Likewise, the first district in Hughes held that section 324.021(9)(b)2 "merely limits the liability of short-term lessors. It does not preclude an individual suffering from injuries arising from a vehicle accident from suing the lessee or operator of the vehicle.... A plaintiff can always recover additional damages from the lessee or operator." 833 So.2d at 838. Because limiting vicarious liability does not equate to the denial of access to courts, we decline to address Sontay's argument as to the lack of an expressed public necessity for the legislation. See Kluger v. White, 281 So. 2d 1, 4 (Fla.1973).
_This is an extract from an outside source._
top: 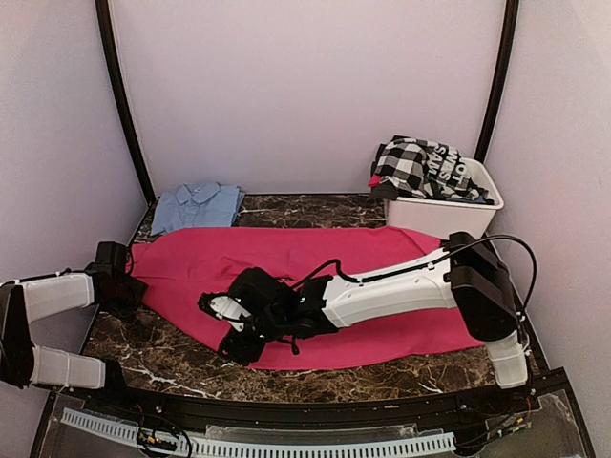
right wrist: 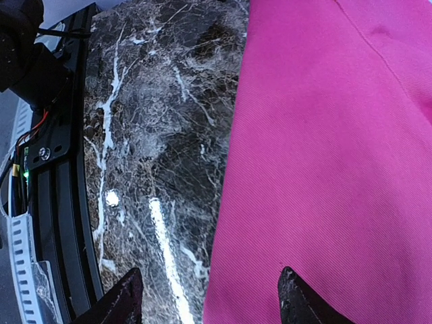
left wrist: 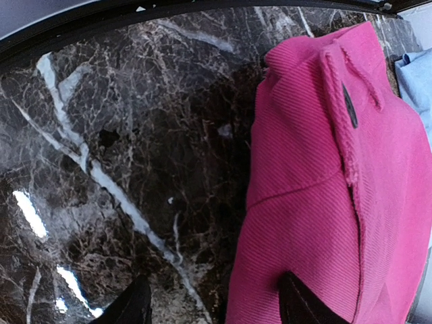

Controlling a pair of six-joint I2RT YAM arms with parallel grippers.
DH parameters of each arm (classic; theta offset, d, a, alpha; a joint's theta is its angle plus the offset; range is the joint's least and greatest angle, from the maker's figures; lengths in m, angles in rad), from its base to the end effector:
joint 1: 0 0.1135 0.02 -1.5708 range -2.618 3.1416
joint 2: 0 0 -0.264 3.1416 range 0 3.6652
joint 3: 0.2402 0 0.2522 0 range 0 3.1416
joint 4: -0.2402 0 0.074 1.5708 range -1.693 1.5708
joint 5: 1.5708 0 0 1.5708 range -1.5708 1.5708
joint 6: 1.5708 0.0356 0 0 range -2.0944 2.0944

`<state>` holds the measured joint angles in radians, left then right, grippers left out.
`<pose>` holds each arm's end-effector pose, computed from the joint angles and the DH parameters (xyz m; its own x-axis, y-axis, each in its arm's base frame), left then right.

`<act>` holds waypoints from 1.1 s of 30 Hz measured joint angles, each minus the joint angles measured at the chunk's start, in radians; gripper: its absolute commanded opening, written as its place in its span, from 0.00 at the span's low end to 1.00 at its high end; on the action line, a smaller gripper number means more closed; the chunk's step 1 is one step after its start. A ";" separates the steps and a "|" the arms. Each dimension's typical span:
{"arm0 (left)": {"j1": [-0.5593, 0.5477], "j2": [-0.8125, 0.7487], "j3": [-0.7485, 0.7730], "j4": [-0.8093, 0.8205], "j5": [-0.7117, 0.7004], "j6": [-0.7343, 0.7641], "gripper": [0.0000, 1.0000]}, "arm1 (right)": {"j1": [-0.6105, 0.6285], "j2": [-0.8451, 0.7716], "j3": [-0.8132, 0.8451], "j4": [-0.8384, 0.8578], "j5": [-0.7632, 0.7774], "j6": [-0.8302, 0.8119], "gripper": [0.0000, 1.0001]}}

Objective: Fold and stack the mixed laundry pile
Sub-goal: Smooth out the flattened T-shirt at the center of the board.

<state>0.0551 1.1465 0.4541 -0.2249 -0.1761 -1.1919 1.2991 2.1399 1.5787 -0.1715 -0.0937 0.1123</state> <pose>0.2038 0.0175 0.1573 -0.1441 -0.9240 -0.3541 -0.7959 0.3208 -0.5134 0.1264 0.4661 0.1831 -0.2880 -0.6178 -0.7317 -0.9515 0.2711 0.1455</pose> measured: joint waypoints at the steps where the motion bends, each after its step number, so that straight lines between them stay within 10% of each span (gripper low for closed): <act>1: 0.006 0.008 0.000 -0.003 0.004 0.003 0.63 | 0.007 0.026 0.032 -0.010 0.000 0.000 0.64; 14: 0.025 0.052 0.003 0.027 0.030 0.054 0.54 | 0.030 0.247 0.265 -0.145 0.082 -0.030 0.60; 24: 0.026 0.052 0.027 0.043 0.032 0.091 0.08 | 0.030 0.282 0.330 -0.201 0.181 -0.041 0.00; 33: 0.026 -0.111 0.045 -0.041 0.045 0.185 0.00 | 0.032 0.192 0.227 -0.148 0.117 -0.048 0.00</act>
Sontay next argues that section 324.021(9)(b)2 violates his constitutional right to a trial by jury. Sontay relies on Smith v. Department of Insurance, 507 So. 2d 1080, 1088-89 (Fla.1987) for the proposition that:
[a] plaintiff who receives a jury verdict for, e.g., $1,000,000, has not received a constitutional redress of injuries if the legislature statutorily, and arbitrarily, caps the recovery at $450,000. Nor, we add, because the jury verdict is being arbitrarily capped, is the plaintiff receiving the constitutional benefit of a jury trial as we have heretofore understood that right.
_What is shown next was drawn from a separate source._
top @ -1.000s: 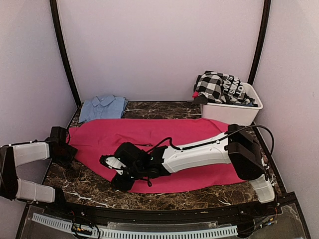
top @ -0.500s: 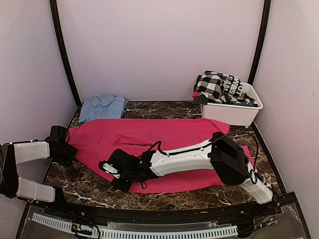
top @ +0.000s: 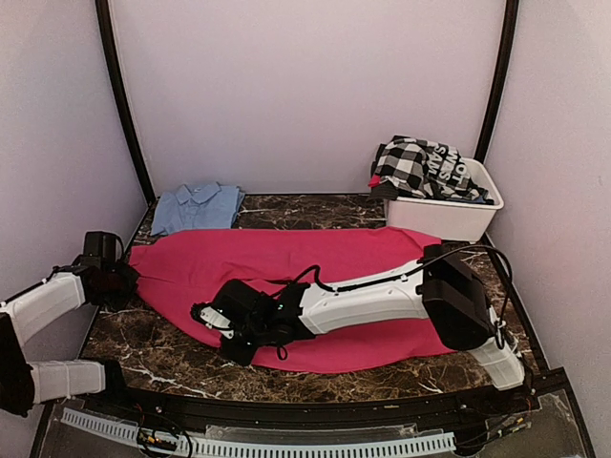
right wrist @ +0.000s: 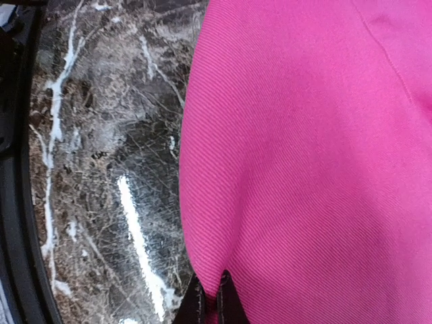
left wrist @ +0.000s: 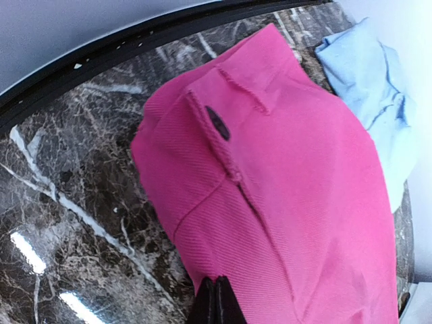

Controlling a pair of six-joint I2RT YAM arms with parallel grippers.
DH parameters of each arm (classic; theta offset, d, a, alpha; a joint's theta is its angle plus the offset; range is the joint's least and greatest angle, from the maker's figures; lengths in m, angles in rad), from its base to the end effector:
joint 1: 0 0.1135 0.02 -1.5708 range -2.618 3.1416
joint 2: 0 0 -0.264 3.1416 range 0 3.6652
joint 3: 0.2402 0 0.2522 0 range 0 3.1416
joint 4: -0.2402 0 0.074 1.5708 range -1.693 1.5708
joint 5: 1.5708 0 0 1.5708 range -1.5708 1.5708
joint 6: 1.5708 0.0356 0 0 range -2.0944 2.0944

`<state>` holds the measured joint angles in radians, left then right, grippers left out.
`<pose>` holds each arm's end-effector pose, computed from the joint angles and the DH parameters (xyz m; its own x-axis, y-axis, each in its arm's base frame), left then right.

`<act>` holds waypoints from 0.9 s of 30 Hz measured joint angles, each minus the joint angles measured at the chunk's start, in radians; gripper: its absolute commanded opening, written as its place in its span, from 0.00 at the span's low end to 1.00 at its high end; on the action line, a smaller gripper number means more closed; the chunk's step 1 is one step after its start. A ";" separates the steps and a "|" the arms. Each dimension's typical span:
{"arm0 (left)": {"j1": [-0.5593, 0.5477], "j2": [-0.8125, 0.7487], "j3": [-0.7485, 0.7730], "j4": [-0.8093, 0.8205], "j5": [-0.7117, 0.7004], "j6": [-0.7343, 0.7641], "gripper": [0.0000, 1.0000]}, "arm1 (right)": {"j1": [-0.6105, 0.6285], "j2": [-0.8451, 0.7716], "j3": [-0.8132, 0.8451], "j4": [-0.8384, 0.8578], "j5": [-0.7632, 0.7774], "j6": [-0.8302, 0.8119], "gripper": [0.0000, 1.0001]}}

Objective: Fold and stack the mixed laundry pile
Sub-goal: Smooth out the flattened T-shirt at the center of the board.

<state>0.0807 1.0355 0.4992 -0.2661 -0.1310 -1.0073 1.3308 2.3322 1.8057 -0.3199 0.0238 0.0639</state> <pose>0.2015 0.0210 0.1884 -0.2388 -0.8602 -0.4506 -0.6969 0.4749 -0.5374 0.1236 0.5017 0.1513 -0.2394 -0.7098 -0.6625 -0.9540 0.2989 0.0245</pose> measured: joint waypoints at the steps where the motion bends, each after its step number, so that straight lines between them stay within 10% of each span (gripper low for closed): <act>1: 0.000 -0.023 0.011 -0.017 0.006 0.013 0.00 | 0.000 -0.023 -0.019 0.009 -0.008 0.001 0.00; 8: -0.014 0.000 0.167 -0.074 0.075 0.103 0.00 | -0.053 -0.190 -0.128 0.089 -0.130 0.037 0.00; 16: -0.150 0.429 0.540 -0.087 0.125 0.214 0.01 | -0.278 -0.243 -0.259 0.182 -0.378 0.109 0.00; 21: -0.178 0.660 0.716 -0.082 0.151 0.269 0.37 | -0.384 -0.180 -0.238 0.183 -0.456 0.137 0.00; 27: -0.168 0.496 0.568 -0.087 0.125 0.275 0.75 | -0.388 -0.084 -0.231 0.169 -0.494 0.173 0.00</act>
However, Smith dealt with a damage cap with regard to the actual wrongdoer. Capping the liability of the faultless owner, while leaving the unlimited liability of the wrongdoer intact, does not deprive a plaintiff of the constitutional benefit of a jury trial. See Hughes, 833 So.2d at 838.
Sontay's final argument is that section 324.021(9)(b)2 violates his rights to due process and equal protection. First he claims the statute is not rationally related to a legitimate legislative goal. See Folmar v. Young, 591 So. 2d 220, 224 (Fla. 4th DCA 1991). We disagree.
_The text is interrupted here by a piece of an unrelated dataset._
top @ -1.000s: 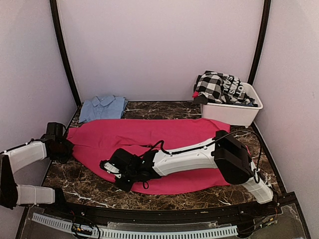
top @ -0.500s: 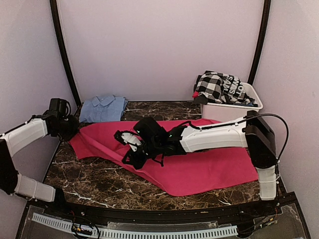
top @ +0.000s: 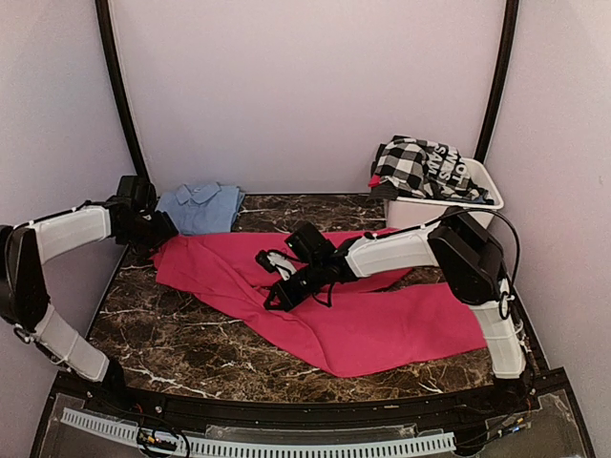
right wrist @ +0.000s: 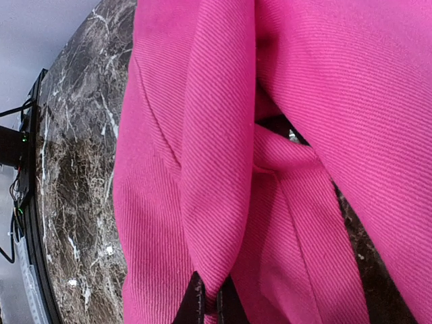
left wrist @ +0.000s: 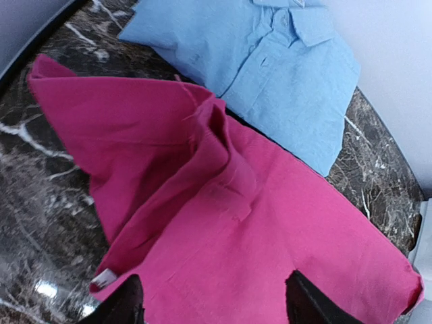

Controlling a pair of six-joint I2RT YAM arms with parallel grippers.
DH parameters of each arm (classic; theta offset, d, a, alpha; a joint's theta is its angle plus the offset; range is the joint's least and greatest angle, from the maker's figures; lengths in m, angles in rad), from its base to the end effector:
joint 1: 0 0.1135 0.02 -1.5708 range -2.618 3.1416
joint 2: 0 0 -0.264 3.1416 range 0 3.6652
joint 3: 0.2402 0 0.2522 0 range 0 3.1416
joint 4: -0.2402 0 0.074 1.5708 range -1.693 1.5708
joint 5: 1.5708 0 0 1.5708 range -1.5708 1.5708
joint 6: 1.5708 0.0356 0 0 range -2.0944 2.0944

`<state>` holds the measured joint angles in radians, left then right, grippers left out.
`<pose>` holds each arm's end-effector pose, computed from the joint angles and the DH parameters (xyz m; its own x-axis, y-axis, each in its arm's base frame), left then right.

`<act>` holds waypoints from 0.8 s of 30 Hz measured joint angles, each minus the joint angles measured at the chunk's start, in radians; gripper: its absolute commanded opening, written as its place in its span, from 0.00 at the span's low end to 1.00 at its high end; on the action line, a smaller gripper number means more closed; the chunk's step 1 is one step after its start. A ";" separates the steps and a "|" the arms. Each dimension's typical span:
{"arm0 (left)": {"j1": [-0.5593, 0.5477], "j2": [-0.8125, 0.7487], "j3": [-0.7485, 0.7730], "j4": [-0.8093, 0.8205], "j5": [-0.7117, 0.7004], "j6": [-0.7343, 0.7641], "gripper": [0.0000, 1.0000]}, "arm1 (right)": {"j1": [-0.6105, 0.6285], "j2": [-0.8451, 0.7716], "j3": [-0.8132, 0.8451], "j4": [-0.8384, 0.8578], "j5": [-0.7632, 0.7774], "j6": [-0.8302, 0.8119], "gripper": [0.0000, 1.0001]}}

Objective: Fold and stack the mixed laundry pile
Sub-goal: Smooth out the flattened T-shirt at the center of the board.

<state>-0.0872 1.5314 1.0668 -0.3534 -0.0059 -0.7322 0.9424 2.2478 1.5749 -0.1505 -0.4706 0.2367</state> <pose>0.3292 -0.0286 0.2412 -0.5962 -0.6189 -0.5113 -0.4242 0.7836 -0.4538 0.2728 0.4028 0.1360 -0.6307 -0.5124 -0.5828 -0.7759 0.4061 0.4827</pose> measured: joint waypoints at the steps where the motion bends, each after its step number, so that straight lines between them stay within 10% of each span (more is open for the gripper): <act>1: 0.001 -0.074 -0.052 0.002 -0.008 -0.005 0.77 | 0.000 0.007 0.000 0.000 -0.003 0.006 0.00; 6: 0.023 -0.336 -0.250 0.023 -0.012 -0.032 0.77 | -0.005 0.019 -0.004 0.014 -0.019 0.032 0.00; 17: 0.083 -0.131 -0.372 0.156 0.076 -0.087 0.66 | -0.007 0.019 -0.006 0.020 -0.032 0.040 0.00; 21: 0.083 -0.083 -0.372 0.222 0.075 -0.103 0.48 | -0.007 0.019 -0.006 0.020 -0.035 0.043 0.00; 24: 0.083 -0.048 -0.372 0.253 0.072 -0.122 0.12 | -0.007 0.019 -0.006 0.021 -0.042 0.047 0.00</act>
<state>-0.0044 1.4834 0.6952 -0.1005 0.0666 -0.8543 0.9356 2.2665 1.5684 -0.1299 -0.5129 0.2836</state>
Through Chapter 99-225, the Legislature sought to shift some of the responsibility for damages due to the operation of the motor vehicle from the owner of a motor vehicle to the operator/lessee of the vehicle in short term leases. See H.R. Comm. on Judiciary, Analysis of HB 775. The statute shifts more of the liability to the actual tortfeasor.
Hughes, 833 So.2d at 839. Accordingly, we believe the statute's purpose of shifting liability from those without fault to those with fault is a legitimate legislative goal to which the statute is rationally related.
Sontay further contends that the statute is discriminatory, most notably arguing that the damages cap, in effect, distinguishes between serious and modest injuries, thereby discriminating against those who become disabled. The supreme court has already held that abolishing vicarious liability of long-term lessors does not "discriminate against plaintiffs suffering the worst injuries by eliminating possible recovery from the lessor in view of the *320 unlimited ability to recover from the lessee." Abdala, 583 So.2d at 334. We find Abdala to be applicable here as well. Likewise, the first district in Hughes held "the damages cap applies to all plaintiffs. The statute does not contain any arbitrary or oppressive classifications." 833 So.2d at 839. We find Sontay's other arguments challenging due process and equal protection to be unpersuasive, as he has failed to meet his great burden with respect to constitutional challenges. See Hughes. We also feel no need to comment on Sontay's remaining argument regarding the negligent entrustment claim.
AFFIRMED.
MAY, J., and DAMOORGIAN, DORIAN, Associate Judge, concur.